Phidippides cardiomyopathy refers to the cardiomyopathic changes that occurs after long periods of endurance training. It was named after Phidippides, the famous Greek runner who died after running from Marathon to Athens in 490 BC.

It was coined by Justin E. Trivax, and Peter A. McCullough in 2012.

This has been quoted in the literature multiple times and has been inaccurately thought that Dr. James O'Keefe had coined the term. He was speaking about the sudden death of Micah True, a 58-year-old ultrarunner and cult hero a.k.a. Caballo Blanco who died on a 12-mile training jog in the rugged Gila Wilderness of southwest New Mexico. After an autopsy, the Albuquerque coroner wrote that “Micah True died as a result of cardiomyopathy during exertion”. Since then, multiple websites have warned their readers on the possible damage from prolonged endurance training.

The suggested etiology for Phidippides cardiomyopathy is the cardiac remodeling from prolonged strenuous exercises.

The repeated prolonged states of volume overload in the right atrium and right ventricle from endurance training will lead to chronic structural changes.
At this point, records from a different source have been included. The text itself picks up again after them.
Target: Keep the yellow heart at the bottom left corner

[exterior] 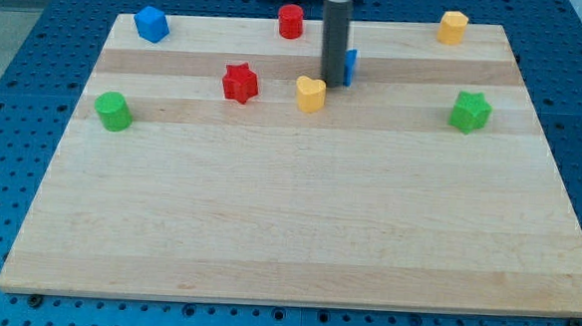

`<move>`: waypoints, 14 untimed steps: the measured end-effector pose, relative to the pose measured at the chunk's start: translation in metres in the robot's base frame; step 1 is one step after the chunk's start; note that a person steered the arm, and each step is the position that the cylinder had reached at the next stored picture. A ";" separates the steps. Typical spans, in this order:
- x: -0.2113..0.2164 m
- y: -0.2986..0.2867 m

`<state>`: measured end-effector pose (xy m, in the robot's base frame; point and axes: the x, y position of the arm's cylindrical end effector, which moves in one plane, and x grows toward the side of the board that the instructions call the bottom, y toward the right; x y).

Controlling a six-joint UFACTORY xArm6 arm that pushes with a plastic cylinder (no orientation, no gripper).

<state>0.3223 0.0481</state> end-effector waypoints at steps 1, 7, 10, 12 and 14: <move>0.017 0.009; 0.161 -0.069; 0.231 -0.090; 0.232 -0.149; 0.200 -0.174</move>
<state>0.5219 -0.1257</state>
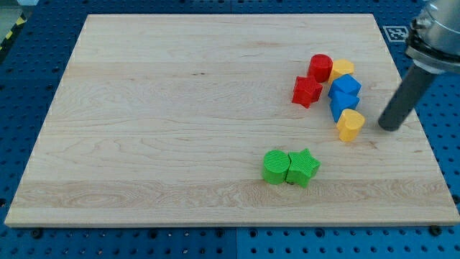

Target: Push yellow heart towards green star

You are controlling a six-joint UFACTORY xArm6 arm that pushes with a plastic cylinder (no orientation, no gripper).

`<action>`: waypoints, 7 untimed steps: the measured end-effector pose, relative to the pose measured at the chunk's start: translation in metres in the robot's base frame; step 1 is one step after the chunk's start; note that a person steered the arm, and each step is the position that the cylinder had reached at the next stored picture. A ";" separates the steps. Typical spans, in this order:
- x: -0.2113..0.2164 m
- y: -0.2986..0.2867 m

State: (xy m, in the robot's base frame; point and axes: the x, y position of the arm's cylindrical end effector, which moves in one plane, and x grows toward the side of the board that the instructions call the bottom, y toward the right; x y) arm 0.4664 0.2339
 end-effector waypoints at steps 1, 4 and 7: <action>-0.004 -0.034; -0.005 -0.071; -0.005 -0.054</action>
State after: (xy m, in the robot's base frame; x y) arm 0.4609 0.1798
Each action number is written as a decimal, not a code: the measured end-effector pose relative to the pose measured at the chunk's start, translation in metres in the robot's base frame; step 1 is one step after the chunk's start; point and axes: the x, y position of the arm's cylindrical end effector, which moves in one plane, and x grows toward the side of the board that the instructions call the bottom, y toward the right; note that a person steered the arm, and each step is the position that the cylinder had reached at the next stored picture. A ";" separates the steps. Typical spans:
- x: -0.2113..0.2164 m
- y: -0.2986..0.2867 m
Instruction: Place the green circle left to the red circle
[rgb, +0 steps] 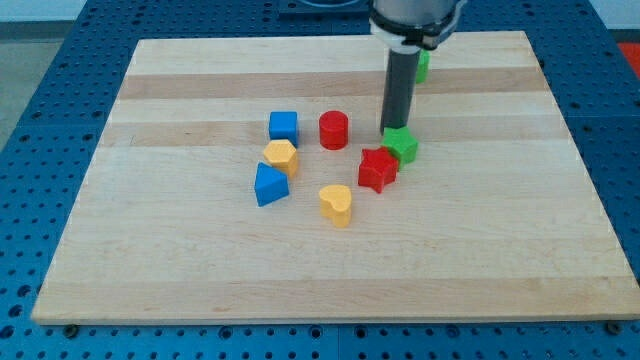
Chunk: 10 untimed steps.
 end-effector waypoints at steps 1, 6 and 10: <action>0.019 -0.018; -0.191 0.115; -0.104 0.061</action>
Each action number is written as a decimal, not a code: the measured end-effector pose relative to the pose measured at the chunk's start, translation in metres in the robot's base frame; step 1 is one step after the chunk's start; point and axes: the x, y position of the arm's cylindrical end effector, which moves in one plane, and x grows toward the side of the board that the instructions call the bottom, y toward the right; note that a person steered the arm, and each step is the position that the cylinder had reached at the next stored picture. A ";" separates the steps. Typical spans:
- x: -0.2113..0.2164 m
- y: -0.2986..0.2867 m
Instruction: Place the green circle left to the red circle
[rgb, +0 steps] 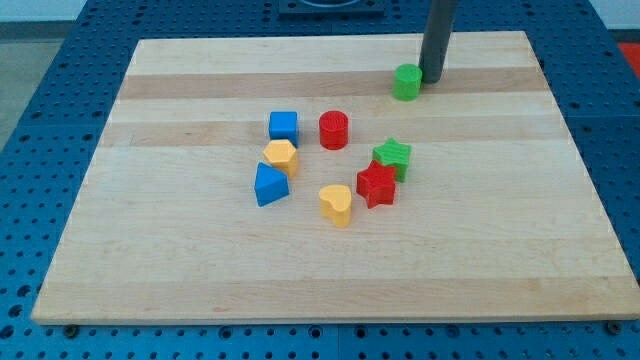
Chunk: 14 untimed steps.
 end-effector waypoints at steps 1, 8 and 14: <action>0.006 -0.031; 0.052 -0.168; 0.078 -0.161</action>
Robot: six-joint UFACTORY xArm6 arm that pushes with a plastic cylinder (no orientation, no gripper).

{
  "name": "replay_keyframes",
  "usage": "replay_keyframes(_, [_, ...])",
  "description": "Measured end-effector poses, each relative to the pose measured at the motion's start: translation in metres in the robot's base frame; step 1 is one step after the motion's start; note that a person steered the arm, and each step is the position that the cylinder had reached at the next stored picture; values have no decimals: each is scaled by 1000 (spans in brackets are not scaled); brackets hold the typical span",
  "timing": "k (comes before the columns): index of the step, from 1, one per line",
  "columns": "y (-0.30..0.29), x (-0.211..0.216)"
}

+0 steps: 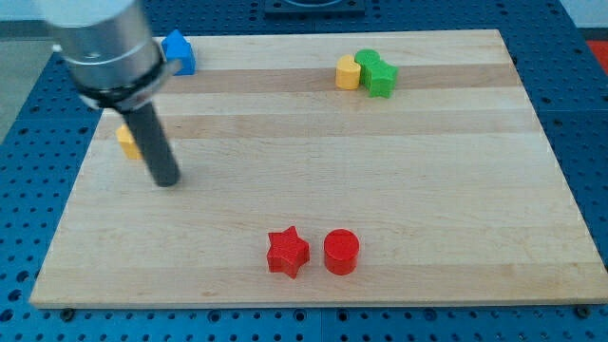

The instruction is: Place the hexagon below the heart

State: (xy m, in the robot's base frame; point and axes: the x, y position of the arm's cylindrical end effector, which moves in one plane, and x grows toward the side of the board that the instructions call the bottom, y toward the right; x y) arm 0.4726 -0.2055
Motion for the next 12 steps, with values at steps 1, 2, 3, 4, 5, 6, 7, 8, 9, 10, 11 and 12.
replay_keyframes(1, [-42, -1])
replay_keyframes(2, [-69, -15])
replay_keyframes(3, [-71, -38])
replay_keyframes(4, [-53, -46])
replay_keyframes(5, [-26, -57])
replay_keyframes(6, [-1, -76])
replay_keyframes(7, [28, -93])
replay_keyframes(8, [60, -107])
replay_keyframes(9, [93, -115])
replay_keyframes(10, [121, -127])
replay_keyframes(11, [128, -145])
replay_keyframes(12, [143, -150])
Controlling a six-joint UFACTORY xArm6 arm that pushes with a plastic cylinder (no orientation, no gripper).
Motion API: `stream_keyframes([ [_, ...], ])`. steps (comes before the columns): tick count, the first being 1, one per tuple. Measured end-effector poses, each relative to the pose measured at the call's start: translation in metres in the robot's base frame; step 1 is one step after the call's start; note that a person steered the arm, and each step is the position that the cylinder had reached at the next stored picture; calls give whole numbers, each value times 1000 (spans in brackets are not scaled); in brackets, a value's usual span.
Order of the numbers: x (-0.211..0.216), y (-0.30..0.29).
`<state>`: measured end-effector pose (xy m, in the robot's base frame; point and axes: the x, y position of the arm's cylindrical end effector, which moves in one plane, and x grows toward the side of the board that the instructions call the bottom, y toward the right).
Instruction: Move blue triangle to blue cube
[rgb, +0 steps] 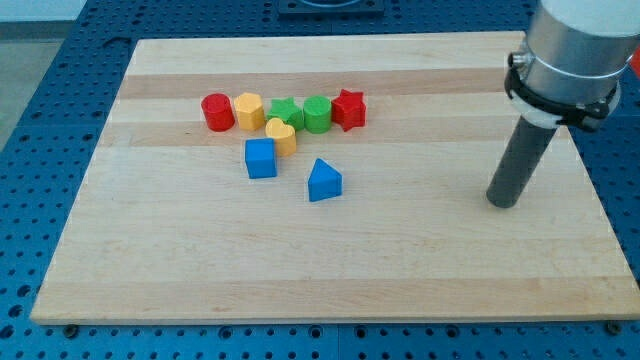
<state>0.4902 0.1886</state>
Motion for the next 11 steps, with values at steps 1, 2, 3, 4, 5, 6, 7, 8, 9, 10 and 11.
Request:
stream_keyframes([
  [1, -16, -22],
  [2, -17, -89],
  [3, -17, -148],
  [4, -17, -189],
  [5, -17, -220],
  [6, -17, -223],
  [7, 1, -215],
  [8, 20, -222],
  [9, 22, -238],
  [10, 8, -253],
  [11, -1, -266],
])
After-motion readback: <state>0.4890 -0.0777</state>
Long term changes include patches of cardiac fibrosis which can allow zones of re-entry for cardiac arrhythmias.

It is suggested that Cardiac MRI is the best imaging modality to investigate this condition.

Controversy 
There is not much evidence describing this condition and other than a case report, no other studies have corroborated the pathophysiological changes suggested by McCullough.

Not all experts agree with Trivax and McCullough.  Many feel that further research is necessary to understand this condition better.